JSON-LD data saved to json_ld_data.txt


---

To **save the JSON data** from your text file into a **proper JSON file**, you can follow these steps:

In [34]:
# Note: I had to manually edit the txt file, used a json parser to find the errors

# Read the content of the text file
with open('/content/drive/MyDrive/Colab Notebooks/My Colab Projects/json_ld_edited.txt', 'r') as file:
    text_content = file.read()

# Parse the JSON data from the text content
json_data = json.loads(text_content)

# Write the JSON data to a new JSON file
with open('json_ld_data.json', 'w') as output_file:
    json.dump(json_data, output_file, indent=4)  # 'indent' parameter adds formatting for better readability


The JSON file you have is not automatically loaded as a Python dictionary. Instead, it's currently just a textual representation of JSON data.  
**To work with the data in Python as a dictionary**, you need to load it using the json.load() function, which will convert the JSON data into a Python dictionary.

In [36]:
''' Note: 'output_json.json' renamed 'cnn_data.json' and stored in my google drive.
can't call it directly here, have to add path'''

# Load the JSON data from the file
with open('/content/drive/MyDrive/Colab Notebooks/My Colab Projects/json_ld_data.json', 'r') as json_file:
    json_data = json.load(json_file)

# Now 'json_data' is a Python dictionary
# You can access and analyze its contents like any other dictionary

---
**Some Analysis on the scraped data**

In [37]:
# Count the number of entries (articles) in your JSON data:
num_entries = len(json_data)
print(f"Number of entries: {num_entries}")

Number of entries: 16


It seems that the data is **nested within various levels of dictionaries** and lists. To access the data for e.g headlines, you need to navigate through these levels.  
Remember that if there are multiple articles in your JSON data, you should loop through the articles to access their headlines in a similar manner.  
Here's how you can do it:

In [38]:
# Accessing the main article's headline
main_headline = json_data['headline']
print("Main Headline:", main_headline)

Main Headline: June 26, 2023 - Russia-Ukraine, Wagner rebellion news


In [39]:
# Accessing the headlines of live blog updates
live_blog_updates = json_data['liveBlogUpdate']
for update in live_blog_updates:
    update_headline = update['headline']
    print("Update Headline:", update_headline)

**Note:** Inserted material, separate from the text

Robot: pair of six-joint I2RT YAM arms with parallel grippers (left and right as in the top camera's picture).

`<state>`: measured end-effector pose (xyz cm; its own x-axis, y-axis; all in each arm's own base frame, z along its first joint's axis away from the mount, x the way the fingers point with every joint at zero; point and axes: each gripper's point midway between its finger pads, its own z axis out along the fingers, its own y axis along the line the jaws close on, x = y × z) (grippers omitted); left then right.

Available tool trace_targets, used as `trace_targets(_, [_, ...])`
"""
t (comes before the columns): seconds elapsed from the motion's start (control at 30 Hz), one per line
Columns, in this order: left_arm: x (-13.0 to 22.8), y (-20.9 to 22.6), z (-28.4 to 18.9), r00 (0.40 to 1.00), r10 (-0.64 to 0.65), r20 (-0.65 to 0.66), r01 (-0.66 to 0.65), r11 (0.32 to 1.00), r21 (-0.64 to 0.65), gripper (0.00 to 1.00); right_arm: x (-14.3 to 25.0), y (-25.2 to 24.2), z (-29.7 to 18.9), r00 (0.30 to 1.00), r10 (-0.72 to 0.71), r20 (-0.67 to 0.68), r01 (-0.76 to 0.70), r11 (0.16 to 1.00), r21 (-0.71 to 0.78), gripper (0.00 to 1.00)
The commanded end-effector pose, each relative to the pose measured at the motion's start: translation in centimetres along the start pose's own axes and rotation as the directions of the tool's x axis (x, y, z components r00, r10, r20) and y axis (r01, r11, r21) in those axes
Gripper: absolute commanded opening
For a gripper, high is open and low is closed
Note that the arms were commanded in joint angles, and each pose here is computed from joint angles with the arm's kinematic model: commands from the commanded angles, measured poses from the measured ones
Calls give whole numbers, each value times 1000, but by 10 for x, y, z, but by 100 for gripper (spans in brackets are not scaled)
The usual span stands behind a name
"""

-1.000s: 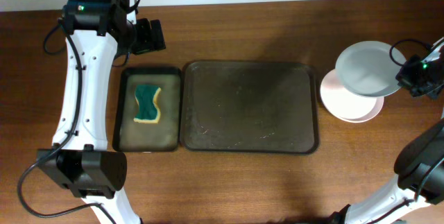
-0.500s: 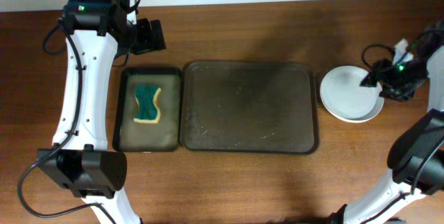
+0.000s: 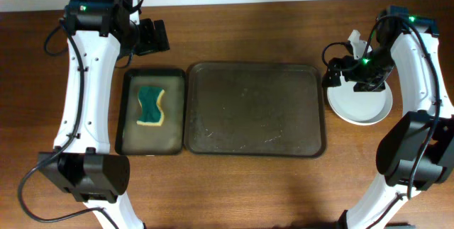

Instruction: Clean dirty plates on tray and stack at the side

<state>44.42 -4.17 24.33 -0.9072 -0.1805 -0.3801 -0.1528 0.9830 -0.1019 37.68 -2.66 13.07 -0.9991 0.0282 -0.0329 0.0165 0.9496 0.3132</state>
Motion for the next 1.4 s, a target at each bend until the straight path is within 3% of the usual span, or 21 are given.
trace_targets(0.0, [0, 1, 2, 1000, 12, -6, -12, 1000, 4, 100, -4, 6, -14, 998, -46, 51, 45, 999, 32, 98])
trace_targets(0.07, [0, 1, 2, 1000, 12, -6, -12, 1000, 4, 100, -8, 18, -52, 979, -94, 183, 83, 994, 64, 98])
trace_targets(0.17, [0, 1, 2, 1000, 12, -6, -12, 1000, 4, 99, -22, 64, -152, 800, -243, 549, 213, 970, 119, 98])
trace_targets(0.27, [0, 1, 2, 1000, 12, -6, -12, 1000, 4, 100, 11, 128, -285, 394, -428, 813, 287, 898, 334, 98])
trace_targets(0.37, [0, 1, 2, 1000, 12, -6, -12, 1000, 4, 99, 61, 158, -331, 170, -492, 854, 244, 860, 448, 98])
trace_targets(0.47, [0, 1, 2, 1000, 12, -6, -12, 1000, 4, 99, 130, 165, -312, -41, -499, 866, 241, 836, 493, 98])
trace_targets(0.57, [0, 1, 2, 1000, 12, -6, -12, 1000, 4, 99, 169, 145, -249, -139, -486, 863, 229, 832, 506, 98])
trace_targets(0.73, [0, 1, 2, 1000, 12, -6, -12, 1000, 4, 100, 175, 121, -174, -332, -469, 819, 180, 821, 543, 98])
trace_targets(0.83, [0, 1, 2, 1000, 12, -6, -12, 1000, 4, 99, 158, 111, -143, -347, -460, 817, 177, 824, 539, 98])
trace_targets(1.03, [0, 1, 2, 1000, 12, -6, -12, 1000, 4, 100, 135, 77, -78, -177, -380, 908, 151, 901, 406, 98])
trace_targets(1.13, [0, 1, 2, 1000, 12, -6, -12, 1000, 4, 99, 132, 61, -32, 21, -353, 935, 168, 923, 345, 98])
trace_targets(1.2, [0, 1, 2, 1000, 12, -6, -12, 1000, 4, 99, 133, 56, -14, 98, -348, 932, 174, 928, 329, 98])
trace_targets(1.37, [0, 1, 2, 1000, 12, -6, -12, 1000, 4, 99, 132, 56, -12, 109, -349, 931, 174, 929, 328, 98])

Update Headline: What we covered here
Update Headline: None
Update Headline: China's foreign minister touts Beijing and Moscow as a force for "global peace"
Update Headline: Putin addresses insurrection and Prigozhin's whereabouts are unknown. Here's what you need to know
Update Headline: Ukrainian fighters have advanced in all directions of frontline, Zelensky says
Update Headline: During Wagner rebellion, allies reached out to Ukraine advising not to strike inside Russia
Update Headline: Wagner uprising "was almost hiding in plain sight," US Sen. Mark Warner says
Update Headline: US gathered detailed intelligence on Wagner chief's rebellion plans but kept it secret, sources say
Update Headline: Analysis: Here's how Ukraine will seek to take advantage following rebellion in Russia
Update Headline: Putin speaks to Emirati counterpart about Wagner rebellion, the Kremlin says
Update Headline: Putin is holding meeting with top security officials, including defense minister, Kremlin says
U

In [40]:
# Extract main article details
main_article = json_data
main_headline = main_article['headline']
main_description = main_article['description']
main_date_published = main_article['datePublished']
main_author = main_article['author']['name']

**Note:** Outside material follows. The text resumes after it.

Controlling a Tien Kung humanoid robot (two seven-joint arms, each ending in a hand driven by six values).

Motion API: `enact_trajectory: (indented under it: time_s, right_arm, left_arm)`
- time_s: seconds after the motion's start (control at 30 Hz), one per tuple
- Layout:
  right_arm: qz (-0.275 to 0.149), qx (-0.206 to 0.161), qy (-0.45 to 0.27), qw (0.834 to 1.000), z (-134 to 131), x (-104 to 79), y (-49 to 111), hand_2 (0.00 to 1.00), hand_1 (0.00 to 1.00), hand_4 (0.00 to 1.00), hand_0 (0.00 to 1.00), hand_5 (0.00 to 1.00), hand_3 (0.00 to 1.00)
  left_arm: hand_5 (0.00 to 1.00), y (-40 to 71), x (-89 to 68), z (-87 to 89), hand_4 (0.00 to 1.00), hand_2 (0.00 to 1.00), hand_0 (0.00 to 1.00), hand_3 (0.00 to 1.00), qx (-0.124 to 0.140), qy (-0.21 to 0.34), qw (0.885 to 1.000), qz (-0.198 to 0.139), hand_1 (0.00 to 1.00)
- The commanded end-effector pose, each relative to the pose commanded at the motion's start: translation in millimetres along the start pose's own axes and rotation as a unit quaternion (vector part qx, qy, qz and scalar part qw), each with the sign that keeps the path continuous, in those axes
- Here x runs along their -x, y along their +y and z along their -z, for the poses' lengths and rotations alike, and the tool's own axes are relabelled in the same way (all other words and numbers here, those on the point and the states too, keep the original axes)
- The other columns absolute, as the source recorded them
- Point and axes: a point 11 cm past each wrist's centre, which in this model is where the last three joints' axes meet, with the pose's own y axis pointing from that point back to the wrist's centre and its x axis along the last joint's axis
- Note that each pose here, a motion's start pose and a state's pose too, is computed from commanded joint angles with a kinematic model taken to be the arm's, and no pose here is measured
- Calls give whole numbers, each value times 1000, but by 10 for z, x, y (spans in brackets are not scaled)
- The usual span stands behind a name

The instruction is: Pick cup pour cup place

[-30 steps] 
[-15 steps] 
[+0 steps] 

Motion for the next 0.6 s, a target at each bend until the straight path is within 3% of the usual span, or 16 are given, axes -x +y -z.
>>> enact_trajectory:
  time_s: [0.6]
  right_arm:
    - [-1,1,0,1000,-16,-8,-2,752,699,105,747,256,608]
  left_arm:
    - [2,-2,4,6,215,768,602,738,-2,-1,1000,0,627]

print("Main Article Headline:", main_headline)
print("Main Article Description:", main_description)
print("Main Article Date Published:", main_date_published)
print("Main Article Author:", main_author)

Main Article Headline: June 26, 2023 - Russia-Ukraine, Wagner rebellion news
Main Article Description: Russian President Vladimir Putin said Monday night that "the armed rebellion would have been suppressed anyway," referring to the insurrection launched by the Wagner Group over the weekend.
Main Article Date Published: 2023-06-26T04:00:26Z
Main Article Author: Kathleen Magramo, Christian Edwards, Aditi Sangal, Mike Hayes, Maureen Chowdhury and Amir Vera, CNN


In [41]:
# Extract live blog update details
live_blog_updates = main_article['liveBlogUpdate']
for update in live_blog_updates:
    update_headline = update['headline']
    update_date_published = update['datePublished']
    update_author = update['author']['name']
    print("\nUpdate Headline:", update_headline)
    print("Update Date Published:", update_date_published)
    print("Update Author:", update_author)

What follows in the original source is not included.